После этого я начал замечать, что Лаврентьев считает меня циником и человеконенавистником. Подобное суждение обо мне могло бы отдалить нас ещё больше, и я бы уже никогда не познал его жизненной философии. И в следующий раз я решил зайти с другой стороны.

– Вот мы с вами говорили о счастье, но я понимаю, что неверно излагаю свои мысли. Дело в том, что и для меня это – весьма абстрактное понятие. Просто я не могу смотреть без боли на то, как люди не ценят свою жизнь, сами же калечат себя физически и морально, и тем самым наш с вами труд пропадает впустую. Дело, конечно же, не только в нашем труде. Как-никак мы с вами получили специальное образование, это наша работа, наш долг! Мы не требуем благодарности, мы с вами хорошо это понимаем. Но всё-таки нельзя смотреть без слёз на то, как люди наплевательски относятся к своей жизни! Это заставляет меня чувствовать себя порой несчастливым, и потому мне хотелось спросить вас, как вы с этим живёте.

– Вы довольно точно сформулировали проблему. Но, если хотите знать моё мнение, сама жизнь – это и есть счастье. Если относиться к жизни, как к счастью, то поводов попасть на вот этот операционный стол действительно будет гораздо меньше. Да, наблюдая за людьми, которые оказываются здесь, я убеждаюсь в том, что это справедливо. Но нельзя забывать, что мы получаем людей в таком состоянии, что их сознание уже не может, как вы говорите, стремится к смерти. Всё живое, начиная от амёбы, не способной осознавать своего существования, стремится к жизни. Так и сердце человека, находящегося в коме, продолжает биться, кровь продолжает разноситься по сосудам, а ткани продолжают восстанавливаться. Организм человека хочет жить, даже если сознание, или подсознание, не важно, всегда вело его к смерти.

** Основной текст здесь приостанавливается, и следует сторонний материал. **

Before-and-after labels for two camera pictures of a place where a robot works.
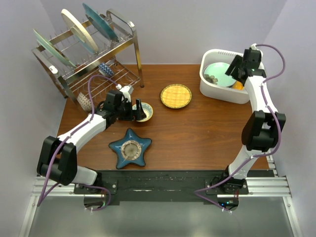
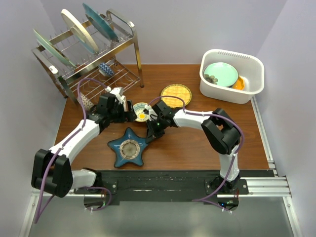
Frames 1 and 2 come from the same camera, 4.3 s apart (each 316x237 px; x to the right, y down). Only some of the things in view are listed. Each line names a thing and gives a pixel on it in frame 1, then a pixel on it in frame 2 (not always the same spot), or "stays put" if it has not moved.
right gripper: [236, 63] → [151, 133]
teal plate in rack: [96, 18] stays put
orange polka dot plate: [238, 85] stays put
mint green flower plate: [215, 73] stays put
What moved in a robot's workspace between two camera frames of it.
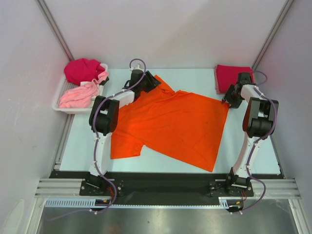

– Вы хотите сказать, что природа человека ведёт его к жизни, а разум – к смерти?

– Ни в коем случае! Разум призван объяснить, что смерть – лишь логическое завершение жизни, но никак не её цель. Разум призван объяснить, что такое смерть, чтобы человек познал всю радость жизни. Когда человек поймёт это, он перестанет бояться смерти. А не от того ли человек всё время пытается приблизиться к смерти, чтобы понять, что она собой представляет?

Нужно ли говорить о том, что и на этот раз Лаврентьев ничего мне не доказал? Где-то в глубине подсознания мне казалось, что он прав. Но с глубиной всегда так. Ты подсознательно знаешь, что Марианская впадина существует, и на её дне плавают какие-то неизученные наукой рыбы, внешний облик которых даже представить себе не можешь. Но до дна Марианской впадины невозможно добраться без батискафа, и потому остаётся лишь смотреть на поверхность Тихого океана, или на самый крайний случай нырнуть на несколько метров, убедиться в том, что под тобой неимоверная глубина, вынырнуть обратно и попытаться пофантазировать, как всё-таки могут выглядеть рыбы с самой глубины. Или же не фантазировать, это кому как нравится. Но всё равно знаешь, что они есть.

Так вот и я смотрел на поверхность волн, которые выносили на операционный стол всё новых и новых так и не добравшихся до осознанно или неосознанно желанной смерти пациентов, и о том, что находится на глубине, старался не думать. Почему? Да потому что поиск ответа на вопрос о глубине поставил бы передо мной ряд других вопросов, главным образом о том, чем наполнен я сам. Однако же, наивно полагать, что если не искать на вопрос ответа, вопрос от этого исчезнет.

А между тем, времена, как оказалось, менялись. Наступило новое тысячелетие, и по телевизору заговорили, что перестройка и смутный период нашей истории закончились. Начинается новая эра нашего развития. Да, везде она, может быть, наступила, но только нашу окраину она обошла стороной. «Братки» резали друг друга с ещё большим ожесточением, молодежь продолжала колоть себя шприцами, так что если бы им делали прививки, места для укола не нашлось бы. А те, кто был достаточно честен, натренировались и все попытки суицида доводили до логического завершения.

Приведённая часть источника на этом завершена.